Nothing but a number should be written: the count of lines below that contain "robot".

::::::

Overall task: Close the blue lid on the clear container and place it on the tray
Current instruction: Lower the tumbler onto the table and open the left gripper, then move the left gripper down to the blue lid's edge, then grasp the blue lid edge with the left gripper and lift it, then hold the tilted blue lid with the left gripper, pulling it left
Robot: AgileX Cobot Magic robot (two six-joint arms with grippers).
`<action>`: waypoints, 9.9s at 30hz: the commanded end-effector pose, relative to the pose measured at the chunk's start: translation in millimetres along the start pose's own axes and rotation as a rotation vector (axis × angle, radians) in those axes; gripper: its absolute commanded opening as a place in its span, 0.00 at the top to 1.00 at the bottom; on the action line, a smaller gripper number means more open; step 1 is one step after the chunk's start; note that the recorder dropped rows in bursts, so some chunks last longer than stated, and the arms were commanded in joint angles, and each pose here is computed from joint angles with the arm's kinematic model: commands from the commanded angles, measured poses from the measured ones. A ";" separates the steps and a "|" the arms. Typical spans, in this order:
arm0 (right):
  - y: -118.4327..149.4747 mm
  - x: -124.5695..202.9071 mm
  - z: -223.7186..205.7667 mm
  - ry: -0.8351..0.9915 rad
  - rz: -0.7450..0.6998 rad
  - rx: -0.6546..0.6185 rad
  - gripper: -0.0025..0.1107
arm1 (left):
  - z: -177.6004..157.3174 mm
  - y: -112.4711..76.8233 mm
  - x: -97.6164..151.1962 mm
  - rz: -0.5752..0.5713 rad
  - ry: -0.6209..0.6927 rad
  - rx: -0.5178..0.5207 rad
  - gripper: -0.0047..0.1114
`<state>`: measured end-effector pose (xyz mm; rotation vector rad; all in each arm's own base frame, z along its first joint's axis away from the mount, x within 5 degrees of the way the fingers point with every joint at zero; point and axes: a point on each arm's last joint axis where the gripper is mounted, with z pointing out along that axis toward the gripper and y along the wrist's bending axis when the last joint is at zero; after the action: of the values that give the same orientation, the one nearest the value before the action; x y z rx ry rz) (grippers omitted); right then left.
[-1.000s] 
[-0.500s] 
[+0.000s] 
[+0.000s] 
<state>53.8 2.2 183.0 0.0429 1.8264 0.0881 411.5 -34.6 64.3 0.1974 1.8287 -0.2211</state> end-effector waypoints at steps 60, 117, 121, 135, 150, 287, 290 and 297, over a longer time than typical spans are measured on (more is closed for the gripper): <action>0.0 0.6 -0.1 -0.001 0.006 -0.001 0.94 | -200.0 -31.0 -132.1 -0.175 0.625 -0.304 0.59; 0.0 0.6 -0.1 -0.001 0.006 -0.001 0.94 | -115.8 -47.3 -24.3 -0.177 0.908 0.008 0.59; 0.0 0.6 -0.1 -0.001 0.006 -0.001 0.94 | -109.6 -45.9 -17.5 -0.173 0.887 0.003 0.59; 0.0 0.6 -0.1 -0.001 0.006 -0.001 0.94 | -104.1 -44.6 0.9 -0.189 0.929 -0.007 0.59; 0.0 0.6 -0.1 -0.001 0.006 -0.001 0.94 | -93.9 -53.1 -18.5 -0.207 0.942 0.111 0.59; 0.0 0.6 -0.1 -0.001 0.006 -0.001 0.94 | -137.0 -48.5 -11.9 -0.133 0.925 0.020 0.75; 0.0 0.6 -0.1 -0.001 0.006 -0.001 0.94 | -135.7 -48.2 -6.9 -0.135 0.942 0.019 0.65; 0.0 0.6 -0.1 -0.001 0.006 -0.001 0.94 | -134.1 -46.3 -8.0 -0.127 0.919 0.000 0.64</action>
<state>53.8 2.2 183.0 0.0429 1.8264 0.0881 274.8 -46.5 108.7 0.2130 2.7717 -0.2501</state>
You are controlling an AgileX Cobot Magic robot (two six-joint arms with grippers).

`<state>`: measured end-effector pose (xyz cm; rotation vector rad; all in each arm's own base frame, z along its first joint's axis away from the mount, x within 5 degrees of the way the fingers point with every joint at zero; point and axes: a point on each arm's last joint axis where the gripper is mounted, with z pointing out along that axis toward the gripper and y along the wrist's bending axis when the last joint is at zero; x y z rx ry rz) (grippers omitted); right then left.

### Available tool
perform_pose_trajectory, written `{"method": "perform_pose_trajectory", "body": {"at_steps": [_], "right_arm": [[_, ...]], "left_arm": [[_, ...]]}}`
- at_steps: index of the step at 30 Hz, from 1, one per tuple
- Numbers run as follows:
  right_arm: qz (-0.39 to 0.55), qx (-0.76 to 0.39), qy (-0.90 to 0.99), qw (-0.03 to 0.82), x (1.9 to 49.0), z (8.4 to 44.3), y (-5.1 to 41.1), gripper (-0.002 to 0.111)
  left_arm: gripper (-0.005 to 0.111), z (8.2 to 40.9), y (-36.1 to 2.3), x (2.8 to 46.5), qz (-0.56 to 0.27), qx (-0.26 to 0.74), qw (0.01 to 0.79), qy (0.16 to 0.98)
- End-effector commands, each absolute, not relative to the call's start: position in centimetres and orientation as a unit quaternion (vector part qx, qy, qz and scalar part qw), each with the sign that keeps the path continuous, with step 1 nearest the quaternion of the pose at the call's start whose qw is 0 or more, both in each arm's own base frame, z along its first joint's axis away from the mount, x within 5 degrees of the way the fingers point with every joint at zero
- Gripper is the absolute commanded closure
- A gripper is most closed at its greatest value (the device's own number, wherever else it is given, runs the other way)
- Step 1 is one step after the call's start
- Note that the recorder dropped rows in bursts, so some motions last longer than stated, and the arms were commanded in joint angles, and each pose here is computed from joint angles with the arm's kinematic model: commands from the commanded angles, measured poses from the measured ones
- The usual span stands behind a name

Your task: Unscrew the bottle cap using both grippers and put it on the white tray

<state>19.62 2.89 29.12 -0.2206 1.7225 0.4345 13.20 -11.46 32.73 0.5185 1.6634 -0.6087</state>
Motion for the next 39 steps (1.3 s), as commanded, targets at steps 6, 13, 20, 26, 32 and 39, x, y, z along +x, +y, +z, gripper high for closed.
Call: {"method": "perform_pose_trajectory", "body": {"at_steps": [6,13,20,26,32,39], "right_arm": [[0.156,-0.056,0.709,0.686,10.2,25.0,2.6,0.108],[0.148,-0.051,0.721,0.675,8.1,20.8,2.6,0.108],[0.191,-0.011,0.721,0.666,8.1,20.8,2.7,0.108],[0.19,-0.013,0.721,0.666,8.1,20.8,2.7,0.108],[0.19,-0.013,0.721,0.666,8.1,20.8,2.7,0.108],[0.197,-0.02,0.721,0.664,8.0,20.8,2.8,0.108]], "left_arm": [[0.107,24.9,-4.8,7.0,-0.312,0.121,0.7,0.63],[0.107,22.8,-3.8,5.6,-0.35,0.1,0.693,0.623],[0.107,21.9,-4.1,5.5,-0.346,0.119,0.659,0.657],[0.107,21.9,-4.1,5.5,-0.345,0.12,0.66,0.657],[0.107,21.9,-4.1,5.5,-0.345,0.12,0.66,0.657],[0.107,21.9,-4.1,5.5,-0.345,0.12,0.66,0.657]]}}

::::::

▸ Task output:
2